What you need to do: Nothing but the lines from the one that contains "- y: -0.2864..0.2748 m" to the end of the records should be printed, both ends included, exactly as given.

** Provided records follows **

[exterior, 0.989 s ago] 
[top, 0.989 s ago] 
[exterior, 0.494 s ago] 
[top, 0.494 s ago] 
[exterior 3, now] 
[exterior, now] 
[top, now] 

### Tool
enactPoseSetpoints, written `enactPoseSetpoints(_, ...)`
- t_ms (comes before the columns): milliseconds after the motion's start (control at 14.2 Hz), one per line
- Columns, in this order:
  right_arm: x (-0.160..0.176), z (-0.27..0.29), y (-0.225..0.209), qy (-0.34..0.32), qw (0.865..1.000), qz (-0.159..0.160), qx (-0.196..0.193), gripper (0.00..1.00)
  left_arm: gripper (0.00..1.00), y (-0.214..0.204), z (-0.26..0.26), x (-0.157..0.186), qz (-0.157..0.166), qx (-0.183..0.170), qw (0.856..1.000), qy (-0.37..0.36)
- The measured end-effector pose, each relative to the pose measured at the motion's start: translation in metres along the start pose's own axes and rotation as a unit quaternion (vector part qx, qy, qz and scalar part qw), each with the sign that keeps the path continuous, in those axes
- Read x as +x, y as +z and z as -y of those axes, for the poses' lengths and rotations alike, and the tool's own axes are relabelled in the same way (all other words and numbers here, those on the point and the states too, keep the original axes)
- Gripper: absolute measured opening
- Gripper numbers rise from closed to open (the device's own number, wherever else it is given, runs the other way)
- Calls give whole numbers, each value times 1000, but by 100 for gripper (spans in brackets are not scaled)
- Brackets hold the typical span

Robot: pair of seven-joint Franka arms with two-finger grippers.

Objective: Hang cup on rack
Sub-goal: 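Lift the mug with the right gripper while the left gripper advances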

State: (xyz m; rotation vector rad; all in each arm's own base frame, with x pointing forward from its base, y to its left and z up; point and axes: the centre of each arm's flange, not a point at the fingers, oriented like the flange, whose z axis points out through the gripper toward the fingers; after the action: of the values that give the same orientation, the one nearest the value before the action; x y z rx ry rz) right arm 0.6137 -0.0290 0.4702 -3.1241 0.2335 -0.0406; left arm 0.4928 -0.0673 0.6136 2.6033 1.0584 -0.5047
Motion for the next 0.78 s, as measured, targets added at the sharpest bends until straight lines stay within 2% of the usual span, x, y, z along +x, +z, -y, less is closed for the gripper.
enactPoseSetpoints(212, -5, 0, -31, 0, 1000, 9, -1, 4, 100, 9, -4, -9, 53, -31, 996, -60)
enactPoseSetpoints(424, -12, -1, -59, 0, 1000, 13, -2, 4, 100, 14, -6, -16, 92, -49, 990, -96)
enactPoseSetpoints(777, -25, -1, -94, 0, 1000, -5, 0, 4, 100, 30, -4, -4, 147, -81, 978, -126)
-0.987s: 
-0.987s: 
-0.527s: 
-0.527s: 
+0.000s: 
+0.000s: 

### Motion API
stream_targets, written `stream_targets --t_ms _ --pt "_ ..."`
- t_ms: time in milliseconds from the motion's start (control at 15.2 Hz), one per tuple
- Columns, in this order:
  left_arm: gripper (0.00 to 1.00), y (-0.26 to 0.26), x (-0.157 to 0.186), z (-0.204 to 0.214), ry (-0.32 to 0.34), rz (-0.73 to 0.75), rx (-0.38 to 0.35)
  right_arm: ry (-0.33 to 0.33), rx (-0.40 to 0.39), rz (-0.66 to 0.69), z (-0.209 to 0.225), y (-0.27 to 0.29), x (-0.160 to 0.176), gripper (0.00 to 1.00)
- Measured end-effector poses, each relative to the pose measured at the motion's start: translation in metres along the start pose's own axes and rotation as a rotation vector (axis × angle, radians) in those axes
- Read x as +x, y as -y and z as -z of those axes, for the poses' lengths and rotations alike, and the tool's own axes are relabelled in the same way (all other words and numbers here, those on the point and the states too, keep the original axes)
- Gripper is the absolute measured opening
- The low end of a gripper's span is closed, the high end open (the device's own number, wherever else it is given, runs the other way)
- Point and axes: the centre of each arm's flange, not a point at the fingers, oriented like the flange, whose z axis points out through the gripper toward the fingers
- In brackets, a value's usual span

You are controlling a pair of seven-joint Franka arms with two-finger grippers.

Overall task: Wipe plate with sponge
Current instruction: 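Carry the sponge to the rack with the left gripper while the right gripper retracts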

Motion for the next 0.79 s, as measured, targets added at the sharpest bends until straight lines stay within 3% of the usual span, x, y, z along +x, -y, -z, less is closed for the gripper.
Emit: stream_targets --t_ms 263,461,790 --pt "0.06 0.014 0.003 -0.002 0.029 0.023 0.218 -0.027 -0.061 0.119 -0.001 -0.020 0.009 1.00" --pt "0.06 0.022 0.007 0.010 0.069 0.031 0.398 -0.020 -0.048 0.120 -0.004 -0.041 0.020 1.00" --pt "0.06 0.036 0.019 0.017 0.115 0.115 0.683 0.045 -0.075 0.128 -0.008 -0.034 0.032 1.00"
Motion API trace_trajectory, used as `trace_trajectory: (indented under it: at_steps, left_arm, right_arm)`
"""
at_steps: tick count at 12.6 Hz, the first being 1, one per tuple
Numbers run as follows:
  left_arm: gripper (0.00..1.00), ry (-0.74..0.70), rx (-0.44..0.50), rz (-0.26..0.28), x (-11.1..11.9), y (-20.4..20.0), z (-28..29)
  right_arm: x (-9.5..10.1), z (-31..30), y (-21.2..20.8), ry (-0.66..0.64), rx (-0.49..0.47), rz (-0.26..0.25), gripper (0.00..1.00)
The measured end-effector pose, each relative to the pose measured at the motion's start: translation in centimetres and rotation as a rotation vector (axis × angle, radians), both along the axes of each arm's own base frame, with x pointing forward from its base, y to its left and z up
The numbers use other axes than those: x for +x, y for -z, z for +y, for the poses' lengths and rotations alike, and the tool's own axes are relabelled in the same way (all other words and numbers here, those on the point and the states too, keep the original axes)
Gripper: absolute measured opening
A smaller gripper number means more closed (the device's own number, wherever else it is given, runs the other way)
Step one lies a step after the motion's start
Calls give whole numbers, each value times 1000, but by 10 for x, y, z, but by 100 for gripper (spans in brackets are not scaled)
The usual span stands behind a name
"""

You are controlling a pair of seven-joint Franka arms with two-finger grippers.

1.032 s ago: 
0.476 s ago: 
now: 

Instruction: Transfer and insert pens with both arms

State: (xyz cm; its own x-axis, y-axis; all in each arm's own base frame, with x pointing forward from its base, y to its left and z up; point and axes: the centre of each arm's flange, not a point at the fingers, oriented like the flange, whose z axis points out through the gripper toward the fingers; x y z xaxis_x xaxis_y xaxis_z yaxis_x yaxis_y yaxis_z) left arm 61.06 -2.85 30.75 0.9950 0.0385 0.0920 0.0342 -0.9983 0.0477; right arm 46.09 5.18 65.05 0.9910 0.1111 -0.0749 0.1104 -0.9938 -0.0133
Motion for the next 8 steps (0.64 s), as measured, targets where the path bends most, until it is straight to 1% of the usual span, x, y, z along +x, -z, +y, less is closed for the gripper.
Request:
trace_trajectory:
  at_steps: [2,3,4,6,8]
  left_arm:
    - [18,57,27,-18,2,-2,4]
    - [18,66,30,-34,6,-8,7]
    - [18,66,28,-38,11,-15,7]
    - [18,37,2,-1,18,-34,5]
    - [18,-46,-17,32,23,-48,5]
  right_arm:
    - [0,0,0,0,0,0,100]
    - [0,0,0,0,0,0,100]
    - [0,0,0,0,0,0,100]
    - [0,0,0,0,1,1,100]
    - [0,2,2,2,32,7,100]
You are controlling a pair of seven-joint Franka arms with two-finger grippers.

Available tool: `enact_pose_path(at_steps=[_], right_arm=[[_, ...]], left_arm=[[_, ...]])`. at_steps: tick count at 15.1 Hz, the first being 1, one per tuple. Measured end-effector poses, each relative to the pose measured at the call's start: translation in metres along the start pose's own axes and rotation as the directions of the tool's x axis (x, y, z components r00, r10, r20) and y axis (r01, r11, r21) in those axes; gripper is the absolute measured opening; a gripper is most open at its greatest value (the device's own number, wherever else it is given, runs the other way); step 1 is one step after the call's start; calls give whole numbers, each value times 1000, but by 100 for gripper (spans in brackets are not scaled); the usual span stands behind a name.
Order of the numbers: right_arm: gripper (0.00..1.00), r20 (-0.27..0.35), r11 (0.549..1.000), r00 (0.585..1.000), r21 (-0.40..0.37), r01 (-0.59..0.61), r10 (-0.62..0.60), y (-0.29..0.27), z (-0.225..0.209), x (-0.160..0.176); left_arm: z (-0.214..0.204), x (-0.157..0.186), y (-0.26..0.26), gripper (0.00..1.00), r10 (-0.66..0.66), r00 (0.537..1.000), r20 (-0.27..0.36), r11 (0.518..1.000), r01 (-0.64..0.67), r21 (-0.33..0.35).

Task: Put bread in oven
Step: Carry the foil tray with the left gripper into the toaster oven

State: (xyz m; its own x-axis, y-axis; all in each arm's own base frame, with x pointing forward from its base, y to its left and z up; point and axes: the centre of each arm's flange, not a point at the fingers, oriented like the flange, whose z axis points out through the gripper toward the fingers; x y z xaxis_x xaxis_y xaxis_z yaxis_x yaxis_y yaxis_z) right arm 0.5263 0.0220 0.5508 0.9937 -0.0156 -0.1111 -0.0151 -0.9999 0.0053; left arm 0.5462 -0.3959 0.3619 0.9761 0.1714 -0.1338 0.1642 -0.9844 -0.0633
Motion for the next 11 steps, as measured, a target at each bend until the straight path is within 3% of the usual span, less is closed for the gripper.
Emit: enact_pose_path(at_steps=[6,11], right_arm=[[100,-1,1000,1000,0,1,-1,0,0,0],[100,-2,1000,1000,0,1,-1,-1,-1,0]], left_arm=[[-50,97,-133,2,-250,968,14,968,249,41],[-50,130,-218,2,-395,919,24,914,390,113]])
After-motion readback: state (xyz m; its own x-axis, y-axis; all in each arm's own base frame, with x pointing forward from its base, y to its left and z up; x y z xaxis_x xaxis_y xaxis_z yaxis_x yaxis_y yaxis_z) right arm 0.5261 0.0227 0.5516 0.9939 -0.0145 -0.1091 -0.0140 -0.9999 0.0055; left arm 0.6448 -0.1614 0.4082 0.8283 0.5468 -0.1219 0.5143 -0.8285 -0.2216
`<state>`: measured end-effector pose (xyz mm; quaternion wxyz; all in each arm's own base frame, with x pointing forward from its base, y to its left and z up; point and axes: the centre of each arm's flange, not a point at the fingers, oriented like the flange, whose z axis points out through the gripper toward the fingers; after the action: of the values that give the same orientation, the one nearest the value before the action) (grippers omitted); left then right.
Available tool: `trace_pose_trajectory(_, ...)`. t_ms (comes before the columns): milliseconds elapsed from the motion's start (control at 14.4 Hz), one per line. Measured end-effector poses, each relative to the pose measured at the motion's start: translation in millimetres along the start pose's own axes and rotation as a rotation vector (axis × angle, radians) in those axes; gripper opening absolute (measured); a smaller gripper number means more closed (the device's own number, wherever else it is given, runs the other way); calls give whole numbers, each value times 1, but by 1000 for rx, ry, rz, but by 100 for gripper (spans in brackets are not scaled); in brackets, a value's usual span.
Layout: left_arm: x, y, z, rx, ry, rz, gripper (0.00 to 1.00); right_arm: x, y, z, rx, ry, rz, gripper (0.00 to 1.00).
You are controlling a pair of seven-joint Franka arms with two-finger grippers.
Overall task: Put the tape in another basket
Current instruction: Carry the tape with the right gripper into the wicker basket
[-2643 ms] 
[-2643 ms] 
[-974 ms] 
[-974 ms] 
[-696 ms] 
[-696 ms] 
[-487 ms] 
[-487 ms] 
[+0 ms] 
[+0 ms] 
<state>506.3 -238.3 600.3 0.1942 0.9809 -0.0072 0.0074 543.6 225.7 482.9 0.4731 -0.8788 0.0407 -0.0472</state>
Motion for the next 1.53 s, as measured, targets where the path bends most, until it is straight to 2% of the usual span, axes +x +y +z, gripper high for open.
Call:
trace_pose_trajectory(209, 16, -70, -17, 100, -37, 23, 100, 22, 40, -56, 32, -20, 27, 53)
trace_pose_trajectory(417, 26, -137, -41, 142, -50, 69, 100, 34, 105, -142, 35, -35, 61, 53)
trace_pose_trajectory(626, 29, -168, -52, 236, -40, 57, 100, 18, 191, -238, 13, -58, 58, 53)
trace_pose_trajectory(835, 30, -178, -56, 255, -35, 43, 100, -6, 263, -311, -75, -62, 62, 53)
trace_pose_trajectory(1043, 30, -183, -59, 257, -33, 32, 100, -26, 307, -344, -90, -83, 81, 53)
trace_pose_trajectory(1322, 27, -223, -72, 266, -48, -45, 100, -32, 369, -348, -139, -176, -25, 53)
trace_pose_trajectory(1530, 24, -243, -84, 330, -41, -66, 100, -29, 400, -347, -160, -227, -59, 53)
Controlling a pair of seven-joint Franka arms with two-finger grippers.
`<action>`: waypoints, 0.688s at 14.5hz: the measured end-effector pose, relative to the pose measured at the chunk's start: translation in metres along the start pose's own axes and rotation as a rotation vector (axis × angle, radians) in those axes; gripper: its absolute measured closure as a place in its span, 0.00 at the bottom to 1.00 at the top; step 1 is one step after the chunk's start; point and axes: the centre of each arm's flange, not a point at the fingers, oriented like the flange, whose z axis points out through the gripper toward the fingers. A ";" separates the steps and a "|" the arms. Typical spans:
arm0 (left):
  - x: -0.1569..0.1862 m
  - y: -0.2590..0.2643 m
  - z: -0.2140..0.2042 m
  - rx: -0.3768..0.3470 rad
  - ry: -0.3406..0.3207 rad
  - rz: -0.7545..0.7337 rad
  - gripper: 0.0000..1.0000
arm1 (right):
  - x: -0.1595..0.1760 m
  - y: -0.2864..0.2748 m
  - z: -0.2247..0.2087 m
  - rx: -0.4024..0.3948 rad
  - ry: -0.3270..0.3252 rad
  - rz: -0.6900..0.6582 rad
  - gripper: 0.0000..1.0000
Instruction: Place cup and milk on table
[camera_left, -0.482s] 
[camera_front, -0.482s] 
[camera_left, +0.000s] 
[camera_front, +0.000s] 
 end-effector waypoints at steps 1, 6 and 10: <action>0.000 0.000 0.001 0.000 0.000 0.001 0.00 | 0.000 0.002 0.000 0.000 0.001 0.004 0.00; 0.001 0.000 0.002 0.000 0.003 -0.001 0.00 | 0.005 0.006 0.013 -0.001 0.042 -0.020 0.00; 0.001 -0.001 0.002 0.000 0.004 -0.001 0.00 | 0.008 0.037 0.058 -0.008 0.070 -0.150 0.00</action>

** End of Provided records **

Expected output:
  - y: -0.2864..0.2748 m
  - z: -0.2247..0.2087 m
  - rx: -0.4024..0.3948 rad
  - ry: -0.3270..0.3252 rad
  - rz: -0.6900..0.6582 rad
  - gripper: 0.0000..1.0000
Instruction: Place cup and milk on table
[camera_left, -0.482s] 
[camera_front, -0.482s] 
[camera_left, +0.000s] 
[camera_front, +0.000s] 
 end-effector waypoints at steps 1, 6 and 10: <action>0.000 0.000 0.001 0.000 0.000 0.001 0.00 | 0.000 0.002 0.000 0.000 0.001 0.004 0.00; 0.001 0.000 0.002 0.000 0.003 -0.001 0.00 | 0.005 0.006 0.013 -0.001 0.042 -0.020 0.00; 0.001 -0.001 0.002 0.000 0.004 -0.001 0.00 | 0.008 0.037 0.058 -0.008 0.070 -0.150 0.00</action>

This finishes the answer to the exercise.